Your assignment> Every line of the listing below should be written out exactly, minus its images.

Data for review>
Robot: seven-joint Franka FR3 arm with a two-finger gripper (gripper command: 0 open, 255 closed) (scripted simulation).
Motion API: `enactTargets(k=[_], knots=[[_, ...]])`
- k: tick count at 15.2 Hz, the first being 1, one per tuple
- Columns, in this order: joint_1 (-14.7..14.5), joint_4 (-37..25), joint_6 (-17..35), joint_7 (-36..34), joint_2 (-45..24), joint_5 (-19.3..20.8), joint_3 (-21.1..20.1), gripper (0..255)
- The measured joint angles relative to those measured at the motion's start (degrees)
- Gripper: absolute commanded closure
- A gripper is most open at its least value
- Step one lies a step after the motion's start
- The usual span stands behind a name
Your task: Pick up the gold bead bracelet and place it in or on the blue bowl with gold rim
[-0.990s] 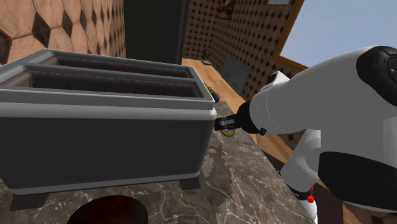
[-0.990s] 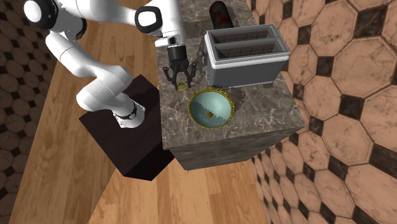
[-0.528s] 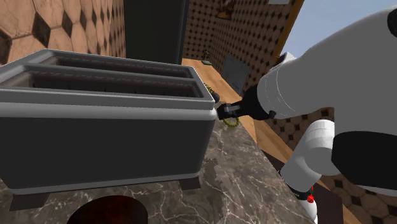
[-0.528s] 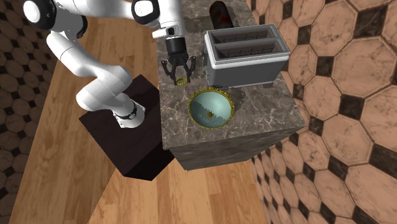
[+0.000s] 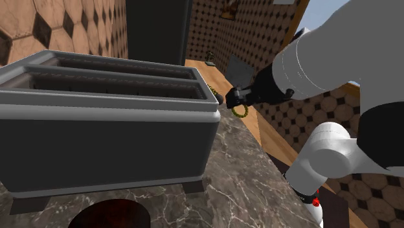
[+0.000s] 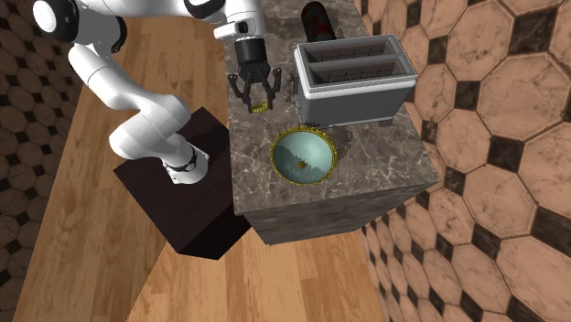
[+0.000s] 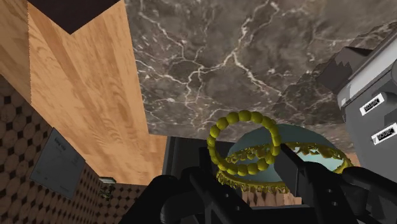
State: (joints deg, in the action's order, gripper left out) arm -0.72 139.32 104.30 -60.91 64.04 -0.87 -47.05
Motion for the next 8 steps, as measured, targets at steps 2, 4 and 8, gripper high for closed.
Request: enactTargets(k=[2, 4, 8], knots=[[0.6, -1.6, -0.9, 0.5, -0.4, 0.5, 0.5, 255], [1.0, -2.9, -1.7, 1.3, -0.8, 1.0, 1.3, 255], [1.9, -6.0, -3.7, 2.5, -1.5, 1.9, 2.5, 255]])
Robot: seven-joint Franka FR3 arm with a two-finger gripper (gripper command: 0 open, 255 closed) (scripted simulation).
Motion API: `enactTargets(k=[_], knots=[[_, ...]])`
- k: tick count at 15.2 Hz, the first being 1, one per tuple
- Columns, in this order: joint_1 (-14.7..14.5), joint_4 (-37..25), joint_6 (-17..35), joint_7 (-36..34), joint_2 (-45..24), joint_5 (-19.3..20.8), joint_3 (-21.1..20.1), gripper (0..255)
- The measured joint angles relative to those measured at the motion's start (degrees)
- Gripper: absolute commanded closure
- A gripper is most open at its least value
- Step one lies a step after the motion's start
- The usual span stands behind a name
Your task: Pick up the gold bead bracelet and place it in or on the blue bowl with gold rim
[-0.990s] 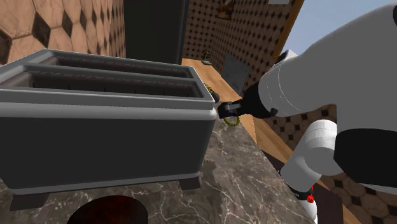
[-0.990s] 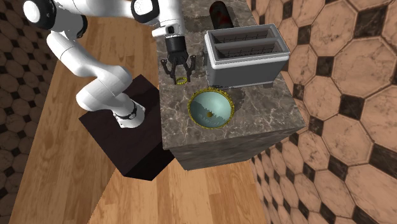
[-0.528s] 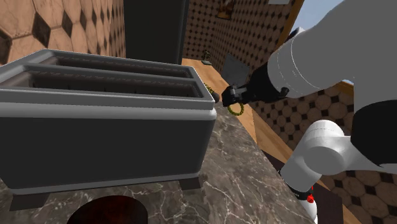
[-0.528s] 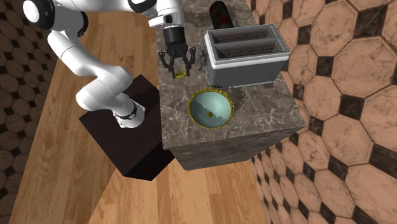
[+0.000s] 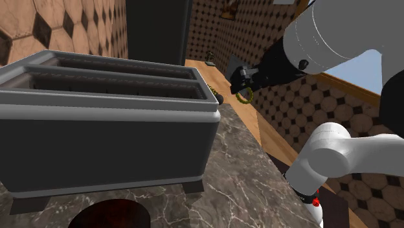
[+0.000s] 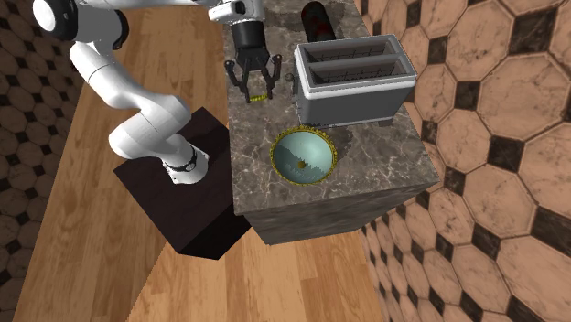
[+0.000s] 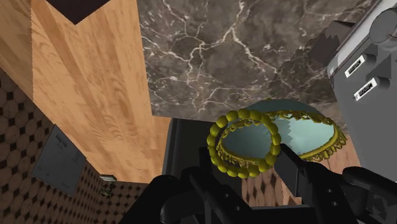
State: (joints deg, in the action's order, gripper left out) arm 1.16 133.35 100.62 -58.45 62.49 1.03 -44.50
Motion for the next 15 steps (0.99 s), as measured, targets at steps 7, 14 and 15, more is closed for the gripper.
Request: enactTargets(k=[7, 14, 15], knots=[[7.3, -3.8, 6.1, 1.7, -7.8, 2.7, -0.3, 255], [18.0, -9.7, 13.9, 2.5, -19.1, 6.8, -3.6, 255], [18.9, -10.1, 14.6, 2.3, -20.1, 7.2, -4.1, 255]])
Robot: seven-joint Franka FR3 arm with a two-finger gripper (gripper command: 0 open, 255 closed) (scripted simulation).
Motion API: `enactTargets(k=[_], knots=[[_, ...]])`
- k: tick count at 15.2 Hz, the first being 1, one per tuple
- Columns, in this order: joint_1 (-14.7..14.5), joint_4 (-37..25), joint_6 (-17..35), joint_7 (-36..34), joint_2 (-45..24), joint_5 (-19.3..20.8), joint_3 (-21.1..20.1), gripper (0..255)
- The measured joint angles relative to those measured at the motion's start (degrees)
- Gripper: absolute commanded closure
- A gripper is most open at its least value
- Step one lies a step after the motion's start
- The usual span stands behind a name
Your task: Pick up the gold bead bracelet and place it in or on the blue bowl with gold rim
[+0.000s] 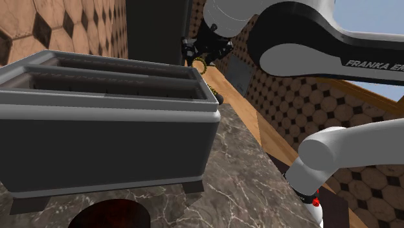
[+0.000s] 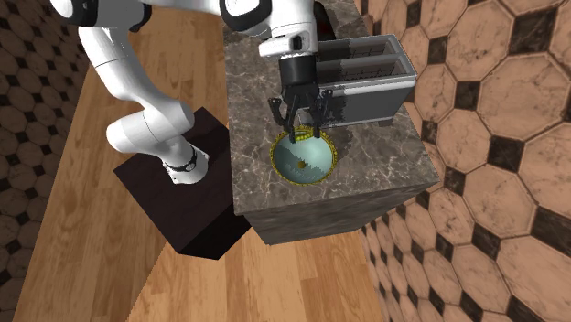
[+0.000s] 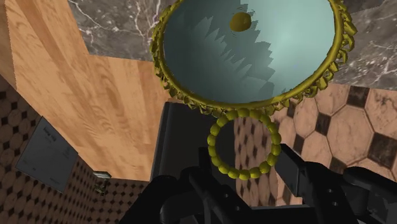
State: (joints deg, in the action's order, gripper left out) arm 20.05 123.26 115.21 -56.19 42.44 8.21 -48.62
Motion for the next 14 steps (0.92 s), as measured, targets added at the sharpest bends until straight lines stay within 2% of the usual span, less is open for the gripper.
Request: enactTargets(k=[4, 14], knots=[[1.0, 1.4, 2.4, -1.2, -0.9, 0.3, -1.4, 255], [0.9, 8.2, 8.6, -4.8, -0.5, 0.1, -4.3, 255]])
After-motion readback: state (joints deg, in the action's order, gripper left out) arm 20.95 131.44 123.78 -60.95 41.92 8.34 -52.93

Solution to this task>
Robot: seven-joint Franka FR3 arm with a two-finger gripper (gripper command: 0 open, 255 closed) (scripted simulation).
Motion API: `enactTargets(k=[_], knots=[[_, ...]])`
- k: tick count at 15.2 Hz, the first being 1, one per tuple
- Columns, in this order: joint_1 (-14.7..14.5), joint_4 (-37..25), joint_6 (-17..35), joint_7 (-36..34), joint_2 (-45..24), joint_5 (-19.3..20.8), joint_3 (-21.1..20.1), gripper (0..255)
- The measured joint angles relative to those measured at the motion's start (degrees)
- Gripper: absolute commanded closure
- A gripper is most open at its least value
- Step one lies a step after the motion's start
- The usual span stands behind a name
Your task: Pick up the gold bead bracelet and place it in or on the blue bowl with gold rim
[-0.990s] 
[-0.990s] 
[-0.528s] 
[-0.528s] 
[+0.000s] 
[+0.000s] 
[+0.000s] 
State: (joints deg, in the action's order, gripper left out) arm -0.72 139.32 104.30 -60.91 64.04 -0.87 -47.05
Motion for the next 8 steps, as measured, targets at steps 2, 4 and 8, gripper high for closed.
Request: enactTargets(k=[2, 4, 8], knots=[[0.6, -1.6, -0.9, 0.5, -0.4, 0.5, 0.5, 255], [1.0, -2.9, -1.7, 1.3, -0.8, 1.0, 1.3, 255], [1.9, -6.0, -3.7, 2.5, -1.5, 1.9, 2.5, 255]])
Robot: seven-joint Franka FR3 arm with a two-finger gripper (gripper command: 0 open, 255 closed) (scripted simulation).
Motion API: `enactTargets(k=[_], knots=[[_, ...]])`
- k: tick count at 15.2 Hz, the first being 1, one per tuple
- Columns, in this order: joint_1 (-14.7..14.5), joint_4 (-37..25), joint_6 (-17..35), joint_7 (-36..34), joint_2 (-45..24), joint_5 (-19.3..20.8), joint_3 (-21.1..20.1), gripper (0..255)
- The measured joint angles relative to those measured at the motion's start (degrees)
- Gripper: absolute commanded closure
- A gripper is most open at its least value
- Step one lies a step after the motion's start
- The usual span stands behind a name
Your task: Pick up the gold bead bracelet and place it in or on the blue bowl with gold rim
[-0.990s] 
[-0.990s] 
[-0.528s] 
[-0.528s] 
[+0.000s] 
[+0.000s] 
[+0.000s] 
State: (joints deg, in the action's order, gripper left out) arm 1.16 133.35 100.62 -58.45 62.49 1.03 -44.50
Motion for the next 15 steps (0.99 s), as measured, targets at steps 7, 14 and 15, more is closed for the gripper.
Request: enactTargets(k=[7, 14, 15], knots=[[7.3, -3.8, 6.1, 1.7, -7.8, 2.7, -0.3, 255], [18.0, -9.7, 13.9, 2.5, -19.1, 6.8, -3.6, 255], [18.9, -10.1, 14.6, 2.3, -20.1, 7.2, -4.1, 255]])
Robot: seven-joint Franka FR3 arm with a two-finger gripper (gripper command: 0 open, 255 closed) (scripted simulation).
Motion API: `enactTargets(k=[_], knots=[[_, ...]])`
- k: tick count at 15.2 Hz, the first being 1, one per tuple
- Columns, in this order: joint_1 (-14.7..14.5), joint_4 (-37..25), joint_6 (-17..35), joint_7 (-36..34), joint_2 (-45..24), joint_5 (-19.3..20.8), joint_3 (-21.1..20.1), gripper (0..255)
- The measured joint angles relative to those measured at the motion's start (degrees)
- Gripper: absolute commanded closure
- A gripper is most open at its least value
- Step one lies a step after the motion's start
- The usual span stands behind a name
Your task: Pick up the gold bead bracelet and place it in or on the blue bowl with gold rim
[+0.000s] 
[+0.000s] 
[+0.000s] 
State: (joints deg, in the action's order, gripper left out) arm 20.05 123.26 115.21 -56.19 42.44 8.21 -48.62
Motion for the next 14 steps (0.92 s), as measured, targets added at the sharpest bends until straight lines stay within 2% of the usual span, less is open for the gripper.
Request: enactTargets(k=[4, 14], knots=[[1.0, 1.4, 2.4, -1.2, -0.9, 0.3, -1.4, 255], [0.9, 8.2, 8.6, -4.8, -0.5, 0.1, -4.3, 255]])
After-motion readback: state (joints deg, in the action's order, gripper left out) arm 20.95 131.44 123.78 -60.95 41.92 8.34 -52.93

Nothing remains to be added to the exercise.